- TASK STATEMENT
Search the records for the word "label" and report each line that has it.

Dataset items
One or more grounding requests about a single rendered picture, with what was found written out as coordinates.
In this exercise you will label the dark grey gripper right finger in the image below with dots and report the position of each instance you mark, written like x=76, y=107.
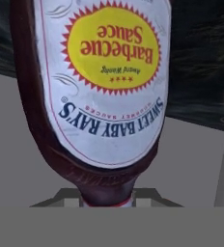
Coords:
x=147, y=199

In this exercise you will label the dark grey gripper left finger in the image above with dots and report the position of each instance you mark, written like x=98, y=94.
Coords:
x=67, y=199

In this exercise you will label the barbecue sauce bottle white label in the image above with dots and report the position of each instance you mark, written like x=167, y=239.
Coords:
x=110, y=96

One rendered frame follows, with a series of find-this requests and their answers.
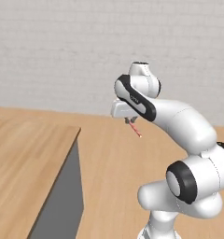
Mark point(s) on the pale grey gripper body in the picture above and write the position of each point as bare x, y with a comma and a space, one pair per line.
122, 110

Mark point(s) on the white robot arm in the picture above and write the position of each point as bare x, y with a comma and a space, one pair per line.
191, 130

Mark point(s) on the red and white striped straw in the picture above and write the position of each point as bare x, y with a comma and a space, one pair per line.
135, 129

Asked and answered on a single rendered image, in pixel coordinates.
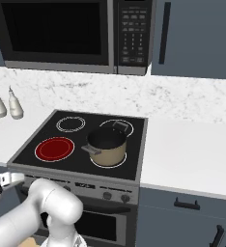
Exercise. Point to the black and steel stove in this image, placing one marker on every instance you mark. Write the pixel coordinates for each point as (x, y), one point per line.
(76, 151)

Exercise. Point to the blue-grey drawer front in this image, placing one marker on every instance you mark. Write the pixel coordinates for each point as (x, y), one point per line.
(211, 205)

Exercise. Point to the black stove knob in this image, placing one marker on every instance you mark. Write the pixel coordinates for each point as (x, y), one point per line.
(107, 195)
(67, 188)
(125, 198)

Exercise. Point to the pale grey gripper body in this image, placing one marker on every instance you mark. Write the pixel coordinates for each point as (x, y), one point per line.
(10, 178)

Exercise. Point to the beige pot with black inside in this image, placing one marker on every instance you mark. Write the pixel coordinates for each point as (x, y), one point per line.
(109, 151)

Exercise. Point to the black and steel microwave oven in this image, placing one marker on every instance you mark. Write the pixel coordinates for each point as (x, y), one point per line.
(60, 32)

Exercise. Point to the steel oven door with window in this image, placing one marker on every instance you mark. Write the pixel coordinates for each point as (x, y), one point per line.
(102, 226)

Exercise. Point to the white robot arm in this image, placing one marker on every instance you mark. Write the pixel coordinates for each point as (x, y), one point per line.
(28, 215)

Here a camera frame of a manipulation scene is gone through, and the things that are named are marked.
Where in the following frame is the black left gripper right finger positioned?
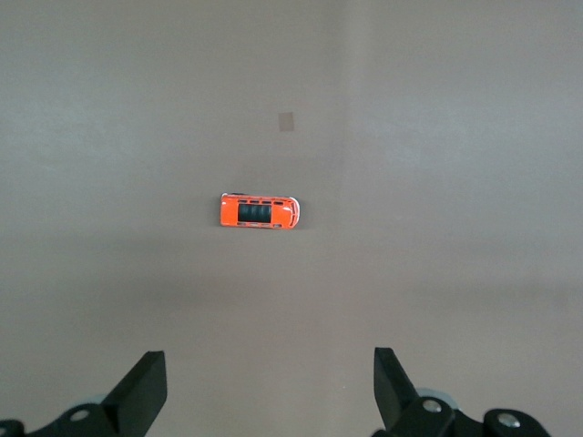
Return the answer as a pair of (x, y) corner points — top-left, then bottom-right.
(373, 347), (553, 437)

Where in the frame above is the orange toy bus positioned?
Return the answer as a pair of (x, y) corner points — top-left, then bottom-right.
(220, 192), (302, 230)

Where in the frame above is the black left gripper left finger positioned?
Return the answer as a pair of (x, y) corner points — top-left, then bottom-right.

- RESPONSE AREA
In this exercise you will label the dark grey gripper right finger in the image below with dots and report the position of each instance you mark, written like x=76, y=107.
In this exercise you will label the dark grey gripper left finger in the image above with dots and report the position of each instance you mark, written like x=98, y=94.
In this exercise you will label the barbecue sauce bottle white label in the image above with dots and report the position of each instance you mark, written like x=167, y=239.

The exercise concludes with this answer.